Alfredo aurait pu devenir un héros sacrifié dans la défense de Lima. L’annonce de la destruction de Miraflores et de la mort des combattants coïncide avec l’annonce de la fin de l’intrigue amoureuse. L’héroïsme des soldats permet à l’instance narrative d’évoquer ce moment de la guerre du Pacifique et de s’insurger :

Hoy es una acusación elocuente a la civilización de América, una maldición a la guerra, ese mostruo que en tan poco tiempo ha devorado hombres, pueblos y riquezas...Ayer era un pueblo alegre y hermoso donde la gente favorecida de la fortuna iba a respirar el aire del campo y a solazar el espíritu, y donde los enamorados y los amantes iban a realizar sus esperanzas y sus sueños. Hoy es un pueblo destruido, un montón de ruinas solitarias durante el día y en la noche un panteón poblado de sombras...Allí descansan tantos héreoes, tantos mártires que cada palmo de terreno nos hablaría con la elocuencia desgarrada del heroísmo infortunado y el reproche cruel del sacrificio estéril!!! ...Más ¡Ay!...detengamos la pluma...No demos desahogo al dolor ni pábulo a la indignación. Si así no fuera escribiríamos páginas negras como sus calcinados escombros y tristísimas como sus asolados campos!. (80)

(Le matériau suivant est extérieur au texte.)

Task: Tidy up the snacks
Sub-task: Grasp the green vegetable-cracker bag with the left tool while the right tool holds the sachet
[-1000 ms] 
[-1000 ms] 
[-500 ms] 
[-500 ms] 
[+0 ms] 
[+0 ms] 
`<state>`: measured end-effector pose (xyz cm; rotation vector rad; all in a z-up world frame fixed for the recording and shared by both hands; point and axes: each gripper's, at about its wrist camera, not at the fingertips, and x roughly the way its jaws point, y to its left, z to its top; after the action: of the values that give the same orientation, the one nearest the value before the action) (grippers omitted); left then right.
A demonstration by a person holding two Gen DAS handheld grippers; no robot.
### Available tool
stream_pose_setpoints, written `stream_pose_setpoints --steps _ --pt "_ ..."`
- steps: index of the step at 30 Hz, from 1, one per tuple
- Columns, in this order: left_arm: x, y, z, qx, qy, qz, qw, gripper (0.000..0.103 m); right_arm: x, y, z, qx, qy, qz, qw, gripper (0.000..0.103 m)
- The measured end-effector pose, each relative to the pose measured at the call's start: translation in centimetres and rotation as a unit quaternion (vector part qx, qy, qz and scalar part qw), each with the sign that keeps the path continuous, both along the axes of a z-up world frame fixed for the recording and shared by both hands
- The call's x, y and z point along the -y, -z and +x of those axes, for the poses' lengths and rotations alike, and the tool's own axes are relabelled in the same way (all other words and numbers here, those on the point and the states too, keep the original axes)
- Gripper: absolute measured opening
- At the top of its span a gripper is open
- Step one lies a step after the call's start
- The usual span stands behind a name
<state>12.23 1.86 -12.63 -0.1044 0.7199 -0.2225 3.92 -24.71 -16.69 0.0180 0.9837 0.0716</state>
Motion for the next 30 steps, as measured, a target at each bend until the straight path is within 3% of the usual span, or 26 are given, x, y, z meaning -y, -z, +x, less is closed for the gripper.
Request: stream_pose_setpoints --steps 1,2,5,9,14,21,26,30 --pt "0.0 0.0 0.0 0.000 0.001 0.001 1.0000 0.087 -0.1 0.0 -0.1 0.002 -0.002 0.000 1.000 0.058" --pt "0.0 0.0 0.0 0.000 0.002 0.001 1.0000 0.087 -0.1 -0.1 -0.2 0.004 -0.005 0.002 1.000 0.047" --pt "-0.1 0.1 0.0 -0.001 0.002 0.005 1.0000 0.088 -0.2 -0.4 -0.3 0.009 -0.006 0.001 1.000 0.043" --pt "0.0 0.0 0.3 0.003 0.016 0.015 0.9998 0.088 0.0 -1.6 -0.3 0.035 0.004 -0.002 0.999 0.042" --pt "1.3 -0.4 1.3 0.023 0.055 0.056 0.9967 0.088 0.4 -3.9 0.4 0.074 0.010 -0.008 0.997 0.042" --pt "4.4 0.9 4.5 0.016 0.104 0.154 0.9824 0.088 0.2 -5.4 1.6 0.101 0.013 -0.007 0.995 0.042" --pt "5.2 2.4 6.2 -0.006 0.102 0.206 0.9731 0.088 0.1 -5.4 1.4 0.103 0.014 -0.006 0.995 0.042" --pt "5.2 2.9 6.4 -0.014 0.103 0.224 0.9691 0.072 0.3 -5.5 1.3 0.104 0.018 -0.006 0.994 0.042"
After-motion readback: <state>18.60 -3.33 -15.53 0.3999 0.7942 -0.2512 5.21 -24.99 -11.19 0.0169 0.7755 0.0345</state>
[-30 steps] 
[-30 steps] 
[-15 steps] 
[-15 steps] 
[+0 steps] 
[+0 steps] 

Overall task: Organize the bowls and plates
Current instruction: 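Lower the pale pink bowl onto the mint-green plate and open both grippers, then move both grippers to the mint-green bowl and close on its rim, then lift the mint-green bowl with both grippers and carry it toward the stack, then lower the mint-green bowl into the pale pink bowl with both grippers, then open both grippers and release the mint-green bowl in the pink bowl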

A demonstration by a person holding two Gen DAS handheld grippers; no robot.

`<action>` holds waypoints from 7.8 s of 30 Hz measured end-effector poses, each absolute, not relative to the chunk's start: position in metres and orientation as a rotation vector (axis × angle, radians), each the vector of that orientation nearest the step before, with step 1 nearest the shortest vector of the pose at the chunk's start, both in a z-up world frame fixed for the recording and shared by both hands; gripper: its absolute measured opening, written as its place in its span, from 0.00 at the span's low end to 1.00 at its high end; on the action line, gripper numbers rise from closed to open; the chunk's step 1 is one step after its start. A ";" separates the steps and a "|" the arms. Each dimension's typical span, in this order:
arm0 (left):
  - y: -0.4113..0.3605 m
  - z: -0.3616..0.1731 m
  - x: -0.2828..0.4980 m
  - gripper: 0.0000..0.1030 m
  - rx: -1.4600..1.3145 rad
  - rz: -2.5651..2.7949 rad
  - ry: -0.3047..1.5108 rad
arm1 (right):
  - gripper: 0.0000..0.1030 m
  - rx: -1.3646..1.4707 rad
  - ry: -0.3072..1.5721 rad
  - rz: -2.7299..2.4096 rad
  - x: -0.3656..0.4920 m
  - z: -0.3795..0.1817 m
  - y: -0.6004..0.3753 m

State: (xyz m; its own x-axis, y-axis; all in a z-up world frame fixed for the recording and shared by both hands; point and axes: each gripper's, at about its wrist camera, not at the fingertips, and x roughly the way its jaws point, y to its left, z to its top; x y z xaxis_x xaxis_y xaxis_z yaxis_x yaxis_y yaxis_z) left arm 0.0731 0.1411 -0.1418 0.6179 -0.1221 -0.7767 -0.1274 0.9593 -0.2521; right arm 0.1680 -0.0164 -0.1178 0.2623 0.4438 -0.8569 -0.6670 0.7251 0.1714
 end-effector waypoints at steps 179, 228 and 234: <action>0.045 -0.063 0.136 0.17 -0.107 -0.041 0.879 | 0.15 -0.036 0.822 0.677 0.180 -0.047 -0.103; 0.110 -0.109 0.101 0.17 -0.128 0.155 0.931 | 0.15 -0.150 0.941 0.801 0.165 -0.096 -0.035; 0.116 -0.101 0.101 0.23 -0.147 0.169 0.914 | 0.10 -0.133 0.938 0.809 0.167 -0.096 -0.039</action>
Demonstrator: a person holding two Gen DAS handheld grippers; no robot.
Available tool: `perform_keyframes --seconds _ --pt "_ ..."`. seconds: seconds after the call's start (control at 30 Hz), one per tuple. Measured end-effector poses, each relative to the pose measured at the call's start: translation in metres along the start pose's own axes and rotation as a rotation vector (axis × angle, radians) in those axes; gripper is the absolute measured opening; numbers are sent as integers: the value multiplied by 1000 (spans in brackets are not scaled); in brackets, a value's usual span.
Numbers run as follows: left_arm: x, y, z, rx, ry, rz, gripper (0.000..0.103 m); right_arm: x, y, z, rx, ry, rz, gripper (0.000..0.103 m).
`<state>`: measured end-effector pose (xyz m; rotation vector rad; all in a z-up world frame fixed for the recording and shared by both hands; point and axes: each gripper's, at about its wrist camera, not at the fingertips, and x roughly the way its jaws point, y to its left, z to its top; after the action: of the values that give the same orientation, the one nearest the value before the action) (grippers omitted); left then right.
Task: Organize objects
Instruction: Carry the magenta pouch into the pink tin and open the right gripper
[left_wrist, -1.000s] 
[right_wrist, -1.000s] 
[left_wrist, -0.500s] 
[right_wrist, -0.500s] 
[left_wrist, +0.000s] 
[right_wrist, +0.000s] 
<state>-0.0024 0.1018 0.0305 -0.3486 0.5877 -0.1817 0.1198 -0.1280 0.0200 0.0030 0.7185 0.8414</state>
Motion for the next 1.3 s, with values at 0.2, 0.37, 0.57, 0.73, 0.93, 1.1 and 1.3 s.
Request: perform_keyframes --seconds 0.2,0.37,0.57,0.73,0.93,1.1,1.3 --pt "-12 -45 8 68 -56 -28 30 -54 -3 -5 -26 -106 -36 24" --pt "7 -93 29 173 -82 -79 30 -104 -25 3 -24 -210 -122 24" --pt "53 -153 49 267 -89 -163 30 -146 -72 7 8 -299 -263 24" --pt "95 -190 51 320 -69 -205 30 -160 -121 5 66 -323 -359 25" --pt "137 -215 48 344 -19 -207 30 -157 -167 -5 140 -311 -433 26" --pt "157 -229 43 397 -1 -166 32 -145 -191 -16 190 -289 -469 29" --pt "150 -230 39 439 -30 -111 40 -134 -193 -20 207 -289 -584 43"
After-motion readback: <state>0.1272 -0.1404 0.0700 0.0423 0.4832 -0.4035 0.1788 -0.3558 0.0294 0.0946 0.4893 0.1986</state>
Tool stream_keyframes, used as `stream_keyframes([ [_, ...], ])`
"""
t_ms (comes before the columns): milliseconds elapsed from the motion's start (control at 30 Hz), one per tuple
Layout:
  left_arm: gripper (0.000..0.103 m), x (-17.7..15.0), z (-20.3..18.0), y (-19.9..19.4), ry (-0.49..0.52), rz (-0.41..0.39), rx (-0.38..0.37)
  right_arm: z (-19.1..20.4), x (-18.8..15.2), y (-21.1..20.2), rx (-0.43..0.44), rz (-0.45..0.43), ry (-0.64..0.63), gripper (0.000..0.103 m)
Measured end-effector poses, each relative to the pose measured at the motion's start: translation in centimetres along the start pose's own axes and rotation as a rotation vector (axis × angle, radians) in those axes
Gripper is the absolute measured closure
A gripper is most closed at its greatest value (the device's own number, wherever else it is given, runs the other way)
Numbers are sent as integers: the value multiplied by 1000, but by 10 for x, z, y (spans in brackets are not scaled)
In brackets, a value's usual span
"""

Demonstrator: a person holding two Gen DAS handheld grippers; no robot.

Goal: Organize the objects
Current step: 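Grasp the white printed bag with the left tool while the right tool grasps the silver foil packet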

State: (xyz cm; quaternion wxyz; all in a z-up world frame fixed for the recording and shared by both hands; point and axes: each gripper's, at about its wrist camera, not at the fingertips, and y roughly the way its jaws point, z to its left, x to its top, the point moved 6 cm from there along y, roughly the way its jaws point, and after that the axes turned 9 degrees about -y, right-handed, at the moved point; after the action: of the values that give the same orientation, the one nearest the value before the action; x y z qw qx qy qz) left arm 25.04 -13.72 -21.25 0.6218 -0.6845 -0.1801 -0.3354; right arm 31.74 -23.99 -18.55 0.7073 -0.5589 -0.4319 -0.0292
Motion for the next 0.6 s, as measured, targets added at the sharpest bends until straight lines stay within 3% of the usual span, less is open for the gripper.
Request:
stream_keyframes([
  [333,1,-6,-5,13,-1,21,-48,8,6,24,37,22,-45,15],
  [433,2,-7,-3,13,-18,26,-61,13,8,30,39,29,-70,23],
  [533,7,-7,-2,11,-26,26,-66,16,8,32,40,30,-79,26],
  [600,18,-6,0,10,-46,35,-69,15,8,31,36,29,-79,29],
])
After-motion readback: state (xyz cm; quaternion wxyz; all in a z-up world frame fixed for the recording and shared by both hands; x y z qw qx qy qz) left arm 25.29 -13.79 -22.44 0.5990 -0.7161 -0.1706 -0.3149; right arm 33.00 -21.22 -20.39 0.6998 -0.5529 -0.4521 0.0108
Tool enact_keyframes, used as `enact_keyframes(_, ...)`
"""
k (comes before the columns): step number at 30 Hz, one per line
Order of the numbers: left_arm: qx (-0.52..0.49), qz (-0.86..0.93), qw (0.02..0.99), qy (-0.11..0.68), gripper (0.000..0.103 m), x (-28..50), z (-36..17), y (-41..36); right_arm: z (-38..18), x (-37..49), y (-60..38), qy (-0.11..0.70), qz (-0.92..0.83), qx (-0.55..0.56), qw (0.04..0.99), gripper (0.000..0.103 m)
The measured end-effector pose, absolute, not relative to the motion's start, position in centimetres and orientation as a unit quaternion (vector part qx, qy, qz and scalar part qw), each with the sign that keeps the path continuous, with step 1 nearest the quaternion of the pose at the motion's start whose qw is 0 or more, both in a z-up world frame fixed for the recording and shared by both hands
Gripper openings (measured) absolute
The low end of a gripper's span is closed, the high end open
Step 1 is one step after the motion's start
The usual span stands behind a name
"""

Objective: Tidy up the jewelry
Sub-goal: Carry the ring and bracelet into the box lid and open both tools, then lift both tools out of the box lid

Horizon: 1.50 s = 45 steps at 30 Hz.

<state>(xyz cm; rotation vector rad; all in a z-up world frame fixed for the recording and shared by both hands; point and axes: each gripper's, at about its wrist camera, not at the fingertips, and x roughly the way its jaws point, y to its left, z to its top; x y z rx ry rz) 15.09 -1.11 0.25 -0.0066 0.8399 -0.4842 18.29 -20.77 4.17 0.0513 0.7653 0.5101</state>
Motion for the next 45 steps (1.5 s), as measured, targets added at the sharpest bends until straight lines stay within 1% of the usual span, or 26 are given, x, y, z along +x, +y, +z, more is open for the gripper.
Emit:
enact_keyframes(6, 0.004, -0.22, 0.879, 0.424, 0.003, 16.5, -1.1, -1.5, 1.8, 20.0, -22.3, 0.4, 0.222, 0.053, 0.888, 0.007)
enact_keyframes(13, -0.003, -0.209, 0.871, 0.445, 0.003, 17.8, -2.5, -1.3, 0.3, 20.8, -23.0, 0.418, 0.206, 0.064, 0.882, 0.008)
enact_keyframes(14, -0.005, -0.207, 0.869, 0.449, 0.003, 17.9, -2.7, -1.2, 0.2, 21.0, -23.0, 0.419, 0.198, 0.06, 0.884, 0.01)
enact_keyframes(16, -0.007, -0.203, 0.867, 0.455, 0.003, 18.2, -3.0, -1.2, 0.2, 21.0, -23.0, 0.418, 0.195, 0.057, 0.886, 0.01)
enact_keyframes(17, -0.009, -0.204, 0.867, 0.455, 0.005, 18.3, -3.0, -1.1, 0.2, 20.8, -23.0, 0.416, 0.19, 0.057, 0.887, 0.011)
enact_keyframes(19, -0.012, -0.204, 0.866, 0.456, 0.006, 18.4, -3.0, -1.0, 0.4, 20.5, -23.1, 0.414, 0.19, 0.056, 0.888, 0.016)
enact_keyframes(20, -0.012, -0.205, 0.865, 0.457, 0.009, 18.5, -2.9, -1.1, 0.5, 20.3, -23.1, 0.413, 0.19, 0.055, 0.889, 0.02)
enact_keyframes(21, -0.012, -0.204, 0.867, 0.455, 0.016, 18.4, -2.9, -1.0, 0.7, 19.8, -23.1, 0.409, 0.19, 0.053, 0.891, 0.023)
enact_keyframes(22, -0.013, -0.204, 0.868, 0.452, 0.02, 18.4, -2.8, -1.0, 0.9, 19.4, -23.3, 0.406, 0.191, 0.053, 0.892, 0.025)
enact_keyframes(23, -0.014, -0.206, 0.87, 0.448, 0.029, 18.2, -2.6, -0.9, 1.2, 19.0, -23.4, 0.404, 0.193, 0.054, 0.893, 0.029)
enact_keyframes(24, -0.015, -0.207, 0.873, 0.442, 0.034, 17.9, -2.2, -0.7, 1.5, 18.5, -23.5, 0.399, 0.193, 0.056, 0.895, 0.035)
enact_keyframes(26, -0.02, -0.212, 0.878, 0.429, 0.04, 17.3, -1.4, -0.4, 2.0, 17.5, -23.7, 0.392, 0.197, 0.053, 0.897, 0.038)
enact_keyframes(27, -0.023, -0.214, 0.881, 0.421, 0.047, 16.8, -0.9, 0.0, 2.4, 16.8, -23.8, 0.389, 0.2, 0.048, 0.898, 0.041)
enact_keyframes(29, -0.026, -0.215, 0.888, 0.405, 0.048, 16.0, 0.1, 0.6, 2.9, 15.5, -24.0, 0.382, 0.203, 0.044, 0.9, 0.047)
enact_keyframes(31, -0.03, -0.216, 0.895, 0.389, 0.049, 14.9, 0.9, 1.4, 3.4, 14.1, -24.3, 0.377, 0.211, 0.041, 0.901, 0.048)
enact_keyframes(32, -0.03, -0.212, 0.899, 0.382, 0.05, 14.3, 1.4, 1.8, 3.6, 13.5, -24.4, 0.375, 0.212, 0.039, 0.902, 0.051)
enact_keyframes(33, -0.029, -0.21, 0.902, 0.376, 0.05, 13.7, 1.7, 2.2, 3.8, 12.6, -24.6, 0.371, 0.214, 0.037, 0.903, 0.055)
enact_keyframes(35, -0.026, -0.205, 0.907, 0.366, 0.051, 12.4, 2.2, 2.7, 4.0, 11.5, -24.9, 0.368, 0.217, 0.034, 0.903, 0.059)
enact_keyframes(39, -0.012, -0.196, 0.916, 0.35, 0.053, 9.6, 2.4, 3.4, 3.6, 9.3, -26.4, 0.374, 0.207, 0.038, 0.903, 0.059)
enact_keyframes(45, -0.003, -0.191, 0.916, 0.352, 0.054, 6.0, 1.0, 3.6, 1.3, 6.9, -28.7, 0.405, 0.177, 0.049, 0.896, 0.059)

Le modèle héroïque est détourné. Après la mort d’Hortensia, un changement brusque se produit. Alfredo pleure peu cette perte et épouse une riche héritière. Est-il possible de lire ce fait comme un présage du difficile processus de reconstruction nationale ? Si les causes de la défaite face au Chili s’expliquent en partie par le retard matériel et moral de la société péruvienne, ce qui pour Cabello est lié aux conditions de vie rétrogrades des

femmes, le fait que Montalvo ignore sa femme, la tue et échappe à la justice, tout comme le fait qu’Alfredo remplace l’héroïne par une autre jeune fille afin de réaliser un mariage de convenance, tout cela démontre que le Pérou est encore loin sur le chemin du progrès.

Hortensia es un personnage exemplaire, non pas comme l’ange du foyer mais parce qu’elle obéit à ses sentiments, cherche à suivre son élan intellectuel, rectifie sa conduite de jeunesse et tombe amoureuse d’un homme qui lui ressemble. Malgré cette exemplarité, elle meurt sous les coups de son époux sans que personne ne demande que justice soit faite après ce crime. Sa mort précède la mort de la beauté de Miraflores, la solitude et le silence sur les abus qui furent commis parce que la société péruvienne, et en particulier la société liménienne, n’ont pas été préparées pour que les dommages causés soient réparés.